DATA BELOW
-------

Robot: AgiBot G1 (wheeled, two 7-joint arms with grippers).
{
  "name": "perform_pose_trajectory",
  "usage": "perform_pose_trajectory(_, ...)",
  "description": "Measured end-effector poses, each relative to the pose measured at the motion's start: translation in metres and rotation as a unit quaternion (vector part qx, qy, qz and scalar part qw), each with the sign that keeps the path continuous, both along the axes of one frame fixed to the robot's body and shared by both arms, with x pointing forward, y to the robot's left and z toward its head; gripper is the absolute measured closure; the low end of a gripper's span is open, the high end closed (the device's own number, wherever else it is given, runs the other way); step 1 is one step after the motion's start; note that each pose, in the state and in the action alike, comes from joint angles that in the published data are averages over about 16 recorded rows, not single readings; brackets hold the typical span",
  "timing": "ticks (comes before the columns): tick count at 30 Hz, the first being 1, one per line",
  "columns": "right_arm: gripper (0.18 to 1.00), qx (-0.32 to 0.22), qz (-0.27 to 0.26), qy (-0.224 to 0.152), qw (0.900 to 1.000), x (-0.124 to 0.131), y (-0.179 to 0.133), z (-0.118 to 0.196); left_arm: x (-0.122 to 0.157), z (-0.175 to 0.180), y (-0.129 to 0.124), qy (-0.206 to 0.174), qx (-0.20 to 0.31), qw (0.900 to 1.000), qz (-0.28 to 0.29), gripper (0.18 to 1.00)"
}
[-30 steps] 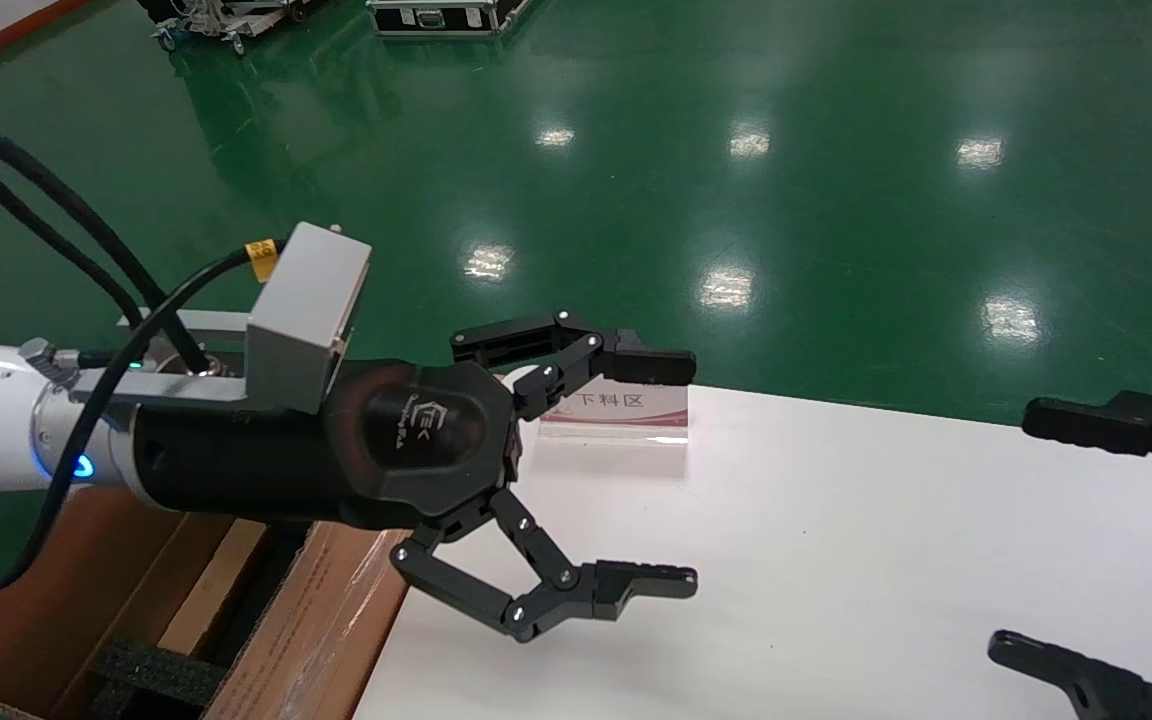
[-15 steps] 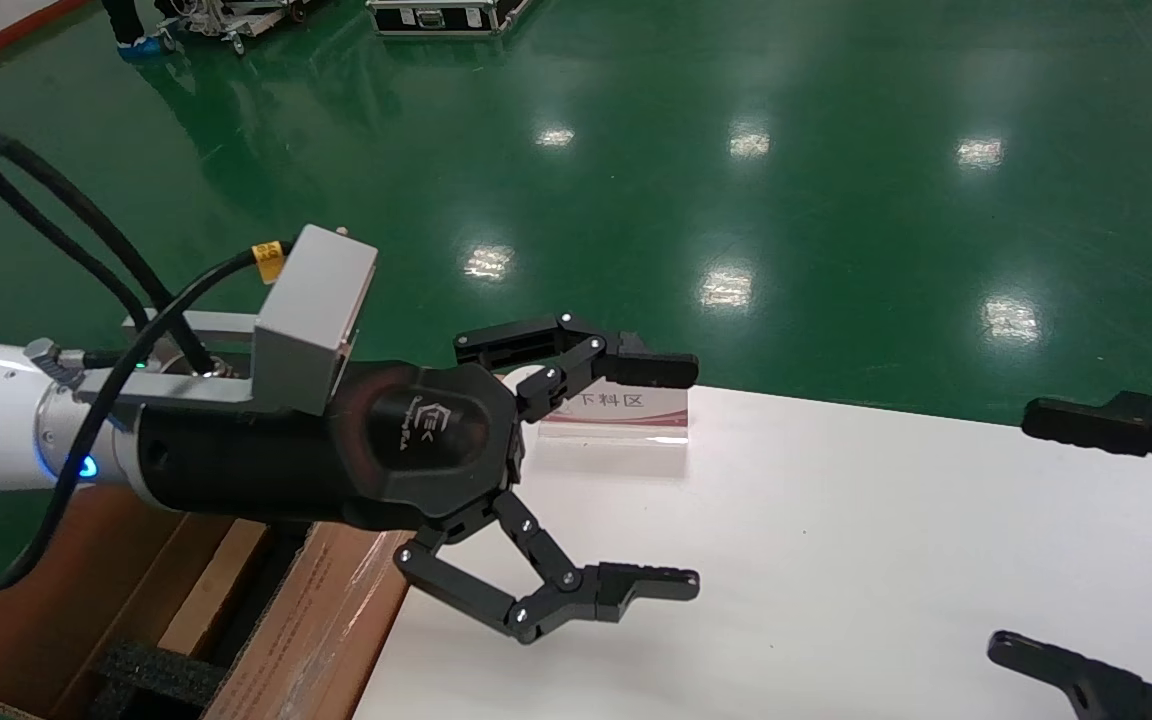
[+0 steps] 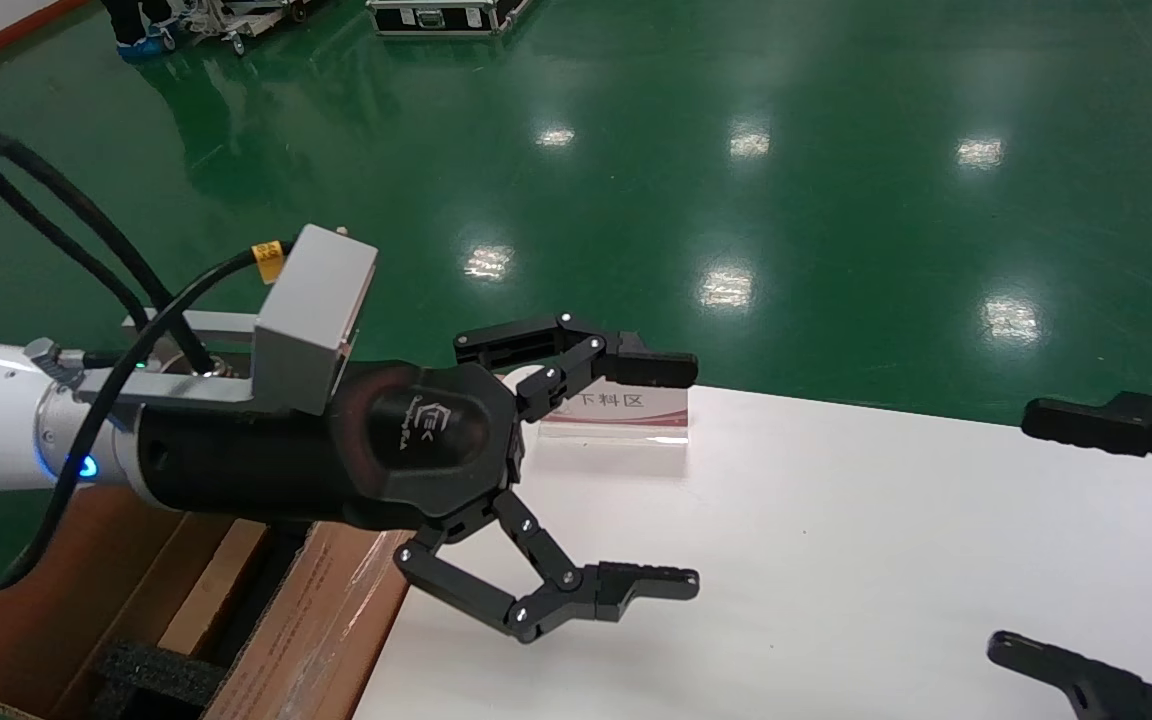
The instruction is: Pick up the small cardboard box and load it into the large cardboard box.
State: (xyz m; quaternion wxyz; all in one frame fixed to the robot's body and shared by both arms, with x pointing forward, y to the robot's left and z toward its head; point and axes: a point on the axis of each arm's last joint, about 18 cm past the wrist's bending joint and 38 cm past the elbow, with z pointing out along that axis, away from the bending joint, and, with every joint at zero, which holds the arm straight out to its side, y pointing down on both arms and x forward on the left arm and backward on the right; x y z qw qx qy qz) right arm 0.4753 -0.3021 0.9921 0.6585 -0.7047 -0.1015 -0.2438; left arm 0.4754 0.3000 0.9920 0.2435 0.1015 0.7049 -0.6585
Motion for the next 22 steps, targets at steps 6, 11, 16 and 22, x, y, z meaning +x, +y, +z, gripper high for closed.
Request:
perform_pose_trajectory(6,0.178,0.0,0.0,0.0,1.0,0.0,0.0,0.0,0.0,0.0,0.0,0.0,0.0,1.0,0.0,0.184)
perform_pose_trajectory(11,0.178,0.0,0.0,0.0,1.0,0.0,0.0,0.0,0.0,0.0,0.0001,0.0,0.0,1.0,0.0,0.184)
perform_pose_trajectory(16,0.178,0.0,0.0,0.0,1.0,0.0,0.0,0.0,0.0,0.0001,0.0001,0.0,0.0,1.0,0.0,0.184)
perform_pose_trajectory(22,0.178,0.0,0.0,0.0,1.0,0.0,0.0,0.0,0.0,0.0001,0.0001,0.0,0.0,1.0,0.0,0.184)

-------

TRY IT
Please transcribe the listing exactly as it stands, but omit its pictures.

RESULT OF THIS TASK
Robot: AgiBot G1 (wheeled, two 7-joint arms with grippers).
{
  "name": "perform_pose_trajectory",
  "usage": "perform_pose_trajectory(_, ...)",
  "description": "Measured end-effector poses, each relative to the pose measured at the motion's start: translation in metres and rotation as a unit quaternion (vector part qx, qy, qz and scalar part qw), each with the sign that keeps the path continuous, both along the axes of one frame fixed to the robot's body and shared by both arms, with x pointing forward, y to the robot's left and z toward its head; gripper is the absolute measured closure; the low end of a gripper's span is open, the high end closed (the device's own number, wherever else it is given, runs the other way); step 1 is one step after the motion's start; note that each pose, in the state and in the action alike, comes from joint angles that in the published data are averages over about 16 recorded rows, not single readings; brackets hold the typical span",
  "timing": "ticks (comes before the columns): tick count at 30 Hz, the first being 1, one per line",
  "columns": "right_arm: gripper (0.18 to 1.00), qx (-0.32 to 0.22), qz (-0.27 to 0.26), qy (-0.224 to 0.152), qw (0.900 to 1.000), x (-0.124 to 0.131), y (-0.179 to 0.133), z (-0.118 to 0.196); left_arm: x (-0.122 to 0.157), z (-0.175 to 0.180), y (-0.129 to 0.124), qy (-0.206 to 0.174), qx (-0.20 to 0.31), qw (0.900 to 1.000), qz (-0.28 to 0.29), gripper (0.18 to 1.00)"
}
[-30 steps] 
[-15 steps] 
[+0 steps] 
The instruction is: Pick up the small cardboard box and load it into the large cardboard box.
State: (xyz m; quaternion wxyz; all in one frame fixed to the robot's body and shared by both arms, with x pointing forward, y to the robot's left and z toward its head; point and axes: a point on the axis of each arm's last joint, about 18 cm past the wrist's bending joint and 38 cm past the elbow, with z pointing out along that axis, away from the bending joint, and, with every joint at zero, which holds the arm straight out to its side, y pointing down on both arms and x forward on the left arm and backward on the right; x y z qw qx qy qz) right arm 0.4753 -0.3021 0.9921 0.6585 -0.7047 -0.1015 -0.2438; left arm 0.4754 0.3000 0.9920 0.2435 0.1015 0.7049 -0.6585
Motion for the next 22 steps, targets at steps 6, 11, 16 and 22, x, y, z meaning +x, +y, +z, gripper high for closed.
Request:
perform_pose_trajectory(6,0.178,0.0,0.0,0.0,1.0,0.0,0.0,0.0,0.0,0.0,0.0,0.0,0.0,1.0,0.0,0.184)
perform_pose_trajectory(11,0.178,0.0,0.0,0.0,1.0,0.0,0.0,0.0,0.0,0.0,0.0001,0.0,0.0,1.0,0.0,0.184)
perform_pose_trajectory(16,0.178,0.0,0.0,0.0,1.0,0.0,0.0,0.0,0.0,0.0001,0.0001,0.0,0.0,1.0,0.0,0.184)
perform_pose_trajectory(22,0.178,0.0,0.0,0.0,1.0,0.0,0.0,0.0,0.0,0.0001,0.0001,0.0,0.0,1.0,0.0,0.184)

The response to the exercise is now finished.